*What the exercise asks:*
Where a record holds a picture, leave the picture out; otherwise repeat every record exactly.

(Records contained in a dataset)

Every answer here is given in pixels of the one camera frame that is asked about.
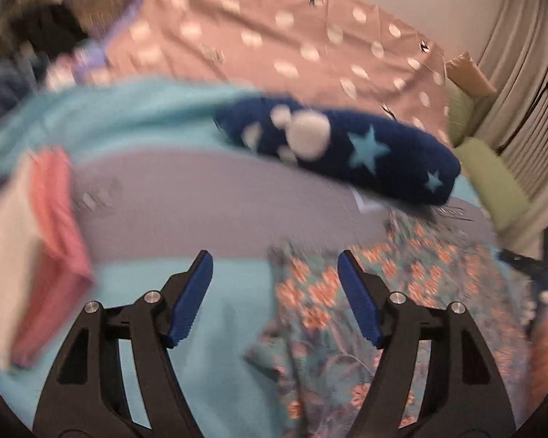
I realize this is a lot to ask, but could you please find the beige pillow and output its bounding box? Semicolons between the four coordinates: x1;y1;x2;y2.
445;52;498;99

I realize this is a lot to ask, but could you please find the blue and grey bed cover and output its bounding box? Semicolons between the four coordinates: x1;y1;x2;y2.
0;77;535;438

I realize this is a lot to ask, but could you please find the pink polka dot sheet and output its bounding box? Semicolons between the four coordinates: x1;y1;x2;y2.
46;0;450;147

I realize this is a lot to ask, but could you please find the small green pillow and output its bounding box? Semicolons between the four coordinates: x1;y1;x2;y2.
445;87;478;147

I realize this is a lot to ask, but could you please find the pink folded cloth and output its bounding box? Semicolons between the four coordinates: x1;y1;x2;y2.
11;146;96;369

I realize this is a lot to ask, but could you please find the floral patterned shirt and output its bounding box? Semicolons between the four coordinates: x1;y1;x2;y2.
244;212;537;438

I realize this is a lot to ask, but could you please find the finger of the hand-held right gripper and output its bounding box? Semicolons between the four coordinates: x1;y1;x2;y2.
498;250;543;279

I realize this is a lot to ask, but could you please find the large green pillow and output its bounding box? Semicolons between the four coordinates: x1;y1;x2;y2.
454;137;533;233

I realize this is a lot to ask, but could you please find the navy star patterned cloth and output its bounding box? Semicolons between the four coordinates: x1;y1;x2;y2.
214;93;461;206

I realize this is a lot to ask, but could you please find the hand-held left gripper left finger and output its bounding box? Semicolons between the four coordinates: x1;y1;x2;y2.
32;250;214;438

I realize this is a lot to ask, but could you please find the white pleated curtain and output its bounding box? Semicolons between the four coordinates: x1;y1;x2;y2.
475;0;548;256

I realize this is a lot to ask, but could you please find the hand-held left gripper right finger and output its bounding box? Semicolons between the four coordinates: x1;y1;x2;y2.
337;250;517;438

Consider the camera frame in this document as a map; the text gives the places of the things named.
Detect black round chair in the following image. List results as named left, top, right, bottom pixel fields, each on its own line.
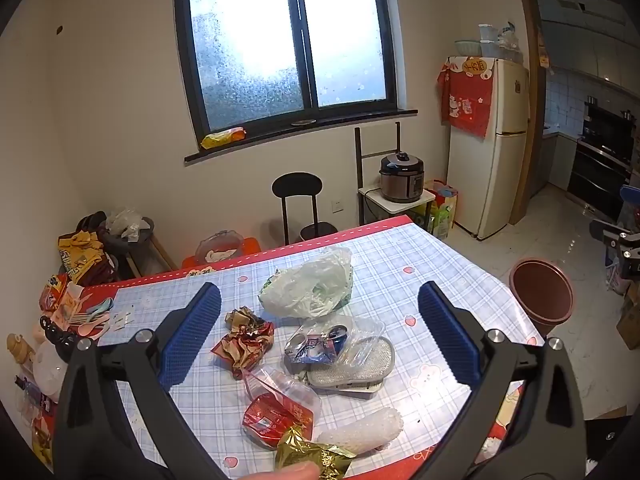
left=271, top=172, right=339, bottom=246

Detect grey mesh slipper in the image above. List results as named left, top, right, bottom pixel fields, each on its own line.
left=305, top=335, right=397, bottom=401

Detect clear plastic tray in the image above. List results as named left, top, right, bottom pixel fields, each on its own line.
left=295, top=316, right=387, bottom=376

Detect clear storage containers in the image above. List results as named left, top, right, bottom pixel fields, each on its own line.
left=477, top=21, right=523, bottom=63

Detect cardboard box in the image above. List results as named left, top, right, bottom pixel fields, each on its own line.
left=616, top=295, right=640, bottom=351

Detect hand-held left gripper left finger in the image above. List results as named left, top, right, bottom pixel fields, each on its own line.
left=52, top=281, right=223, bottom=480

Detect red snack wrapper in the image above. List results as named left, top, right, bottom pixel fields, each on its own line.
left=242, top=392, right=315, bottom=448

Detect red gold wrapper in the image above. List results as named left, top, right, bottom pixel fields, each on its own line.
left=210, top=306, right=276, bottom=380

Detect colourful shopping bag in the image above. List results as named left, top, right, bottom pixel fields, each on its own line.
left=424, top=179, right=459, bottom=239

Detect white side table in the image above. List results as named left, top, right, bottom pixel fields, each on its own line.
left=354, top=122, right=436, bottom=227

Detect black bin with plastic bag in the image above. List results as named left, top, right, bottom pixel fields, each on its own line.
left=97, top=207, right=155, bottom=257

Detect black built-in oven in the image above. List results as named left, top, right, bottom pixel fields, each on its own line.
left=567, top=95, right=638, bottom=221

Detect gold foil wrapper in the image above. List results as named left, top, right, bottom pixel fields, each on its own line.
left=274, top=425, right=357, bottom=476

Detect red snack packet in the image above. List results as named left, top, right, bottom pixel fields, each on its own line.
left=243, top=366, right=322, bottom=431

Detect black windowsill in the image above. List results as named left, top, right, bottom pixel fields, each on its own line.
left=184, top=109, right=419, bottom=163

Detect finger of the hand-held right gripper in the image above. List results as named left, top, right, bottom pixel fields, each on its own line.
left=589, top=220, right=620, bottom=250

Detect red snack pack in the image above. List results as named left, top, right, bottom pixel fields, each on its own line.
left=40, top=274, right=71, bottom=311

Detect black framed window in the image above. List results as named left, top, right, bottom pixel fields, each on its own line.
left=172, top=0, right=401, bottom=136

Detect brown small bottle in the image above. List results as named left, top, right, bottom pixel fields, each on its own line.
left=6, top=332, right=36, bottom=363

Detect brown electric pressure cooker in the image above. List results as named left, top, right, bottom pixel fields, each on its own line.
left=378, top=152, right=425, bottom=204

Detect red printed cloth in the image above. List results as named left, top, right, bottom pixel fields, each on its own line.
left=437, top=56, right=496, bottom=138

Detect white foam net sleeve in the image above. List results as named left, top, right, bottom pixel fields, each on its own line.
left=312, top=406, right=404, bottom=456

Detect clear plastic bowl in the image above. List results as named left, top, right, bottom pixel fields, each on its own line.
left=195, top=230, right=244, bottom=263

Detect wooden door frame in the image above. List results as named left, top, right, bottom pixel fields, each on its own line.
left=512, top=0, right=621, bottom=226

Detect cream refrigerator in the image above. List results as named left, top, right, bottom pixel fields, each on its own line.
left=445, top=55, right=530, bottom=241

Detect white plastic bag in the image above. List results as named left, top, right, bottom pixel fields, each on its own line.
left=258, top=246, right=355, bottom=319

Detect brown round trash bin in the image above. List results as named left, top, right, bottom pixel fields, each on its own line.
left=509, top=258, right=575, bottom=339

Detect person's left hand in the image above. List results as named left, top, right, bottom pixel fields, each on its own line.
left=270, top=461, right=321, bottom=480

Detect orange plastic stool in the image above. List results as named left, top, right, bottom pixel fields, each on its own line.
left=181, top=236, right=262, bottom=269

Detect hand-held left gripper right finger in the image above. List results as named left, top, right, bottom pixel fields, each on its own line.
left=417, top=280, right=587, bottom=480

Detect crushed blue drink can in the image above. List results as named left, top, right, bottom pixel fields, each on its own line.
left=284, top=324, right=350, bottom=367

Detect plaid tablecloth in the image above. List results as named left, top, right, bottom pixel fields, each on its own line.
left=80, top=215, right=551, bottom=480

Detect orange snack packet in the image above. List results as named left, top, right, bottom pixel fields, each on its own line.
left=200, top=127, right=247, bottom=150

*Response below:*
Every answer here is given in pixels of the one camera frame that is asked about.
I realize this is a lot to ask, but could you please find the beige pillow and output its bounding box? Semicolons between the four coordinates: x1;y1;x2;y2.
445;52;498;99

I realize this is a lot to ask, but could you please find the blue and grey bed cover and output its bounding box? Semicolons between the four coordinates: x1;y1;x2;y2.
0;77;535;438

I realize this is a lot to ask, but could you please find the pink polka dot sheet and output its bounding box? Semicolons between the four coordinates: x1;y1;x2;y2.
46;0;450;147

I realize this is a lot to ask, but could you please find the small green pillow and output its bounding box? Semicolons between the four coordinates: x1;y1;x2;y2.
445;87;478;147

I realize this is a lot to ask, but could you please find the pink folded cloth and output its bounding box? Semicolons between the four coordinates: x1;y1;x2;y2.
11;146;96;369

I realize this is a lot to ask, but could you please find the floral patterned shirt and output its bounding box? Semicolons between the four coordinates: x1;y1;x2;y2.
244;212;537;438

I realize this is a lot to ask, but could you please find the finger of the hand-held right gripper and output its bounding box? Semicolons between the four coordinates: x1;y1;x2;y2.
498;250;543;279

I realize this is a lot to ask, but could you please find the large green pillow and output its bounding box? Semicolons between the four coordinates: x1;y1;x2;y2.
454;137;533;233

I realize this is a lot to ask, but could you please find the navy star patterned cloth and output its bounding box? Semicolons between the four coordinates: x1;y1;x2;y2.
214;93;461;206

I realize this is a lot to ask, but could you please find the hand-held left gripper left finger and output its bounding box? Semicolons between the four coordinates: x1;y1;x2;y2.
32;250;214;438

I realize this is a lot to ask, but could you please find the white pleated curtain and output its bounding box? Semicolons between the four coordinates: x1;y1;x2;y2.
475;0;548;256

I realize this is a lot to ask, but could you please find the hand-held left gripper right finger and output its bounding box? Semicolons between the four coordinates: x1;y1;x2;y2.
337;250;517;438

Consider the camera frame in this document as a map; the text gives the places of the things named.
Detect black round chair in the following image. List results as named left, top, right, bottom pixel fields, each on its own line.
left=271, top=172, right=339, bottom=246

Detect grey mesh slipper in the image above. List results as named left, top, right, bottom pixel fields, each on its own line.
left=305, top=335, right=397, bottom=401

Detect clear plastic tray in the image above. List results as named left, top, right, bottom pixel fields, each on its own line.
left=295, top=316, right=387, bottom=376

Detect clear storage containers in the image above. List results as named left, top, right, bottom pixel fields, each on its own line.
left=477, top=21, right=523, bottom=63

Detect cardboard box in the image above. List results as named left, top, right, bottom pixel fields, each on its own line.
left=616, top=295, right=640, bottom=351

Detect hand-held left gripper left finger in the image above. List results as named left, top, right, bottom pixel fields, each on its own line.
left=52, top=281, right=223, bottom=480

Detect red snack wrapper in the image above. List results as named left, top, right, bottom pixel fields, each on its own line.
left=242, top=392, right=315, bottom=448

Detect red gold wrapper in the image above. List results as named left, top, right, bottom pixel fields, each on its own line.
left=210, top=306, right=276, bottom=380

Detect colourful shopping bag in the image above. List results as named left, top, right, bottom pixel fields, each on its own line.
left=424, top=179, right=459, bottom=239

Detect white side table in the image above. List results as named left, top, right, bottom pixel fields, each on its own line.
left=354, top=122, right=436, bottom=227

Detect black bin with plastic bag in the image above. List results as named left, top, right, bottom pixel fields, each on its own line.
left=97, top=207, right=155, bottom=257

Detect black built-in oven in the image above. List results as named left, top, right, bottom pixel fields, each on its own line.
left=567, top=95, right=638, bottom=221

Detect gold foil wrapper in the image above. List results as named left, top, right, bottom pixel fields, each on its own line.
left=274, top=425, right=357, bottom=476

Detect red snack packet in the image above. List results as named left, top, right, bottom pixel fields, each on its own line.
left=243, top=366, right=322, bottom=431

Detect black windowsill in the image above. List results as named left, top, right, bottom pixel fields, each on its own line.
left=184, top=109, right=419, bottom=163

Detect finger of the hand-held right gripper in the image above. List results as named left, top, right, bottom pixel fields, each on its own line.
left=589, top=220, right=620, bottom=250

Detect red snack pack in the image above. List results as named left, top, right, bottom pixel fields, each on its own line.
left=40, top=274, right=71, bottom=311

Detect black framed window in the image above. List results as named left, top, right, bottom pixel fields, each on its own line.
left=172, top=0, right=401, bottom=136

Detect brown small bottle in the image above. List results as named left, top, right, bottom pixel fields, each on its own line.
left=6, top=332, right=36, bottom=363

Detect brown electric pressure cooker in the image above. List results as named left, top, right, bottom pixel fields, each on its own line.
left=378, top=152, right=425, bottom=204

Detect red printed cloth in the image above. List results as named left, top, right, bottom pixel fields, each on its own line.
left=437, top=56, right=496, bottom=138

Detect white foam net sleeve in the image above. List results as named left, top, right, bottom pixel fields, each on its own line.
left=312, top=406, right=404, bottom=456

Detect clear plastic bowl in the image above. List results as named left, top, right, bottom pixel fields, each on its own line.
left=195, top=230, right=244, bottom=263

Detect wooden door frame in the image above. List results as named left, top, right, bottom pixel fields, each on its own line.
left=512, top=0, right=621, bottom=226

Detect cream refrigerator in the image above. List results as named left, top, right, bottom pixel fields, each on its own line.
left=445, top=55, right=530, bottom=241

Detect white plastic bag in the image above. List results as named left, top, right, bottom pixel fields, each on its own line.
left=258, top=246, right=355, bottom=319

Detect brown round trash bin in the image above. List results as named left, top, right, bottom pixel fields, each on its own line.
left=509, top=258, right=575, bottom=339

Detect person's left hand in the image above. List results as named left, top, right, bottom pixel fields, each on its own line.
left=270, top=461, right=321, bottom=480

Detect orange plastic stool in the image above. List results as named left, top, right, bottom pixel fields, each on its own line.
left=181, top=236, right=262, bottom=269

Detect hand-held left gripper right finger in the image above. List results as named left, top, right, bottom pixel fields, each on its own line.
left=417, top=280, right=587, bottom=480

Detect crushed blue drink can in the image above. List results as named left, top, right, bottom pixel fields, each on its own line.
left=284, top=324, right=350, bottom=367

Detect plaid tablecloth in the image above. List results as named left, top, right, bottom pixel fields, each on its own line.
left=80, top=215, right=551, bottom=480

Detect orange snack packet in the image above. List results as named left, top, right, bottom pixel fields, each on its own line.
left=200, top=127, right=247, bottom=150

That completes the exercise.